TASK REQUIREMENTS: For the word "outline", count the lines of the data that include it and give only the total.

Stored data
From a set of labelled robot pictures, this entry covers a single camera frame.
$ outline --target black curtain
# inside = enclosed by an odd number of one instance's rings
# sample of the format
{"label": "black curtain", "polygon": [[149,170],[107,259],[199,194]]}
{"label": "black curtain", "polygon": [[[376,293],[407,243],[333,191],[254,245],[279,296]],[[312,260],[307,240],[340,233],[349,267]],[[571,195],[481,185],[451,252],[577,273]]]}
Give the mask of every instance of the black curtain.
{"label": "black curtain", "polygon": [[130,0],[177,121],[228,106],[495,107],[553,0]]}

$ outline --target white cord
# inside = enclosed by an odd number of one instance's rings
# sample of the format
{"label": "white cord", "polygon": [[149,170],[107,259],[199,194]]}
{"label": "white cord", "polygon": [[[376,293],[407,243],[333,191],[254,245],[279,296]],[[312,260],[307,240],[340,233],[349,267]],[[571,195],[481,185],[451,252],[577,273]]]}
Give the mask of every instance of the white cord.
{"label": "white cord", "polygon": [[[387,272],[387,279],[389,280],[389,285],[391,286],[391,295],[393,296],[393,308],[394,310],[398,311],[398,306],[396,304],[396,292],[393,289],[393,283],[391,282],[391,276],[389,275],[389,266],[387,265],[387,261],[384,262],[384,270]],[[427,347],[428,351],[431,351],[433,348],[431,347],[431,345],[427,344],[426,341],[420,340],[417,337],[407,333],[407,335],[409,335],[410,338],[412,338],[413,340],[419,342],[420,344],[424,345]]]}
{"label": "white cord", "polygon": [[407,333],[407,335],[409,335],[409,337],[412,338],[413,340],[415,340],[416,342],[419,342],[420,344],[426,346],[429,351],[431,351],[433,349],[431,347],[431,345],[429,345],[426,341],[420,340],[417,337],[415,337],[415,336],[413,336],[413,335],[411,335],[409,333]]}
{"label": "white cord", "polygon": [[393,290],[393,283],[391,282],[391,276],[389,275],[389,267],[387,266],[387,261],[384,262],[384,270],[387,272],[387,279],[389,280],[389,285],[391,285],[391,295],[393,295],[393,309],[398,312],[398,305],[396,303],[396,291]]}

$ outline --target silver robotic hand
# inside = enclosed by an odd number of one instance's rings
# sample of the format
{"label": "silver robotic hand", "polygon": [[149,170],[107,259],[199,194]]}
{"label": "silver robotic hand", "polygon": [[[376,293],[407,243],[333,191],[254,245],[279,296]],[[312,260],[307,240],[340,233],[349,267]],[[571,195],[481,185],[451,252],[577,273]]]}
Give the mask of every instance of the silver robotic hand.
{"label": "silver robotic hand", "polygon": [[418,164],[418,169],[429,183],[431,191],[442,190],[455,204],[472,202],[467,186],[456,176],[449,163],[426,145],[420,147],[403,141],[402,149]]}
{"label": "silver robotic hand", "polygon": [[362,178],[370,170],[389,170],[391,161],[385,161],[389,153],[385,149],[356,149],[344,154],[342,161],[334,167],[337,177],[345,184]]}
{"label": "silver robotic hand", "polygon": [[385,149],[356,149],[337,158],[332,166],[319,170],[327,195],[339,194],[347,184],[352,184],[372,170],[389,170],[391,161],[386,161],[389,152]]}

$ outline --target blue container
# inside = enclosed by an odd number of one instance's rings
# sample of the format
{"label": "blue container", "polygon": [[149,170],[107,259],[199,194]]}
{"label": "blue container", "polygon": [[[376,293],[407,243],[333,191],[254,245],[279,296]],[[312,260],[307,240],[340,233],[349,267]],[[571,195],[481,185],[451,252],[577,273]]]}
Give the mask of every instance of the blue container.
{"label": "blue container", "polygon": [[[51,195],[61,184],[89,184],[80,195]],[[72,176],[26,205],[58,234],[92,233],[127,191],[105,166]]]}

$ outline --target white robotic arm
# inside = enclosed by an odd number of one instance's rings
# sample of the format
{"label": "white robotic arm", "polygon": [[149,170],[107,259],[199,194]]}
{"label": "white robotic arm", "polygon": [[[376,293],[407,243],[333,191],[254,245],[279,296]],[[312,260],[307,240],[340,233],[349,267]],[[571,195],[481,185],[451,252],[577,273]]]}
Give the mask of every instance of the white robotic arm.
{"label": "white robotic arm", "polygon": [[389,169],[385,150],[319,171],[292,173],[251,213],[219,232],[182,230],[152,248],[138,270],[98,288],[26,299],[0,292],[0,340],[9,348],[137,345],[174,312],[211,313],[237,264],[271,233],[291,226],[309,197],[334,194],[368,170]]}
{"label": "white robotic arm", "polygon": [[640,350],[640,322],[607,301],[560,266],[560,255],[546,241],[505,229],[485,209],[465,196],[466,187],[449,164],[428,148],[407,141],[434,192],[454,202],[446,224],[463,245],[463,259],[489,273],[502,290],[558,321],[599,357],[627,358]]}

EXERCISE SOLUTION: 5